→ **Problem description**:
In the records below, find the line containing "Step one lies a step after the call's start". Restate it and all the lines after it exactly, and omit the rest.

→ **Stored data entries**:
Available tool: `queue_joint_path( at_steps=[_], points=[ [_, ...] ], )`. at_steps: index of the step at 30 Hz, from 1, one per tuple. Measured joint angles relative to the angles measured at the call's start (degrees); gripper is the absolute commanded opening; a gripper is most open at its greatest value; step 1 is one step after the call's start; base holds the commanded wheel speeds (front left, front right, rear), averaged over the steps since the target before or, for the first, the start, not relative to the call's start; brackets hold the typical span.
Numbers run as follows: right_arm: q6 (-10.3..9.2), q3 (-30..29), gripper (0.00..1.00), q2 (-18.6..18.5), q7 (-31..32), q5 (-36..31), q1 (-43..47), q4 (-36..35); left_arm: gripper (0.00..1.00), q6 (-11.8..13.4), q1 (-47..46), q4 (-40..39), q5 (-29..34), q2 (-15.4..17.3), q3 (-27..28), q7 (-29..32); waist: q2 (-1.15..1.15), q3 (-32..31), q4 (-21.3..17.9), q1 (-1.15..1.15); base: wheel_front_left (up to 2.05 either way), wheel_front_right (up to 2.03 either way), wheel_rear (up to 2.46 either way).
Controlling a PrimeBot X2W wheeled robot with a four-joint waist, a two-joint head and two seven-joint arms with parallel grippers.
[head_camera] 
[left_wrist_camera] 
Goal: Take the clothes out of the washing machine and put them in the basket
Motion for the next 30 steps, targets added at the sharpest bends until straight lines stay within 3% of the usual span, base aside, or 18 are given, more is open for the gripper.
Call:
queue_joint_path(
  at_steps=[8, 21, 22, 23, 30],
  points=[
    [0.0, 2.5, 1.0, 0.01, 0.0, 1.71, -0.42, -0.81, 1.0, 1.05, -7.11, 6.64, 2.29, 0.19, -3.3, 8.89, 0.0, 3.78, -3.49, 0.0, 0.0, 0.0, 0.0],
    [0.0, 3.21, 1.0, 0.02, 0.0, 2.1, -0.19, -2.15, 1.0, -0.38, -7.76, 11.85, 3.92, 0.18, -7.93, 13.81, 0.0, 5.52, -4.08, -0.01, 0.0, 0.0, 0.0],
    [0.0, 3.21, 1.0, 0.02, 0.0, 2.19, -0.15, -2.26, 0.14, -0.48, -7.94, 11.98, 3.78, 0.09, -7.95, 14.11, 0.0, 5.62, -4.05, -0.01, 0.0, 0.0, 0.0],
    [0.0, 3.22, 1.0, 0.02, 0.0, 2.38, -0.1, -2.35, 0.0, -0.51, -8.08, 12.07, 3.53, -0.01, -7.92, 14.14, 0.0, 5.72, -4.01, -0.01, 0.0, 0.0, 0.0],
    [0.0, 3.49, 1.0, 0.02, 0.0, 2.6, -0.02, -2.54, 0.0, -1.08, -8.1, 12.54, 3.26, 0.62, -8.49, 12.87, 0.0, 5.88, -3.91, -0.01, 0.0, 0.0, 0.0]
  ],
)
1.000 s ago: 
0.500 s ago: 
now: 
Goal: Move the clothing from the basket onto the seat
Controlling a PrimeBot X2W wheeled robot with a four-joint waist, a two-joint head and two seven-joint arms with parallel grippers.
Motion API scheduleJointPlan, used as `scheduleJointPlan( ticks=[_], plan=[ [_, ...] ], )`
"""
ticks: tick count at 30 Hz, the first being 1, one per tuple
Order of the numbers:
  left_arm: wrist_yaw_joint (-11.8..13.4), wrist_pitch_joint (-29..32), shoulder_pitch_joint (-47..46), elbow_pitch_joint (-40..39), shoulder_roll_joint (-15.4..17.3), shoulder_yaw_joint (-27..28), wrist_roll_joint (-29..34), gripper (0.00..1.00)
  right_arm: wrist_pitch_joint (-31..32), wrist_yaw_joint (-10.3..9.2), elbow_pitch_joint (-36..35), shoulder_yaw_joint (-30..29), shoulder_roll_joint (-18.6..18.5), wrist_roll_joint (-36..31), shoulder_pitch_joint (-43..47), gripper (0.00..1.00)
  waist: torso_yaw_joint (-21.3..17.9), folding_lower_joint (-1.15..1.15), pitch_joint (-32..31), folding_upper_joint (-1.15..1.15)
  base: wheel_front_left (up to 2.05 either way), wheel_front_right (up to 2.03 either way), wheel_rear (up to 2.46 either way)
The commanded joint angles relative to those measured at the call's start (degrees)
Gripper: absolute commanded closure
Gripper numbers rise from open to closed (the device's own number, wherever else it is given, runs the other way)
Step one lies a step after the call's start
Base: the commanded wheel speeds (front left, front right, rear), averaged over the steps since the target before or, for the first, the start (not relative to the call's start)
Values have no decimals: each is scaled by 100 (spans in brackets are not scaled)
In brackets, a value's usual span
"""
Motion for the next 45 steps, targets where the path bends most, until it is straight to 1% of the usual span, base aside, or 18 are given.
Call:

→ **Answer below**:
Step one lies a step after the call's start
Base: the commanded wheel speeds (front left, front right, rear), averaged over the steps since the target before or, for the first, the start (not relative to the call's start)
Values have no decimals: each is scaled by 100 (spans in brackets are not scaled)
In brackets, a value's usual span
"""
Motion for the next 45 steps, targets where the path bends most, until it is straight to 1% of the usual span, base aside, or 18 are given.
Call:

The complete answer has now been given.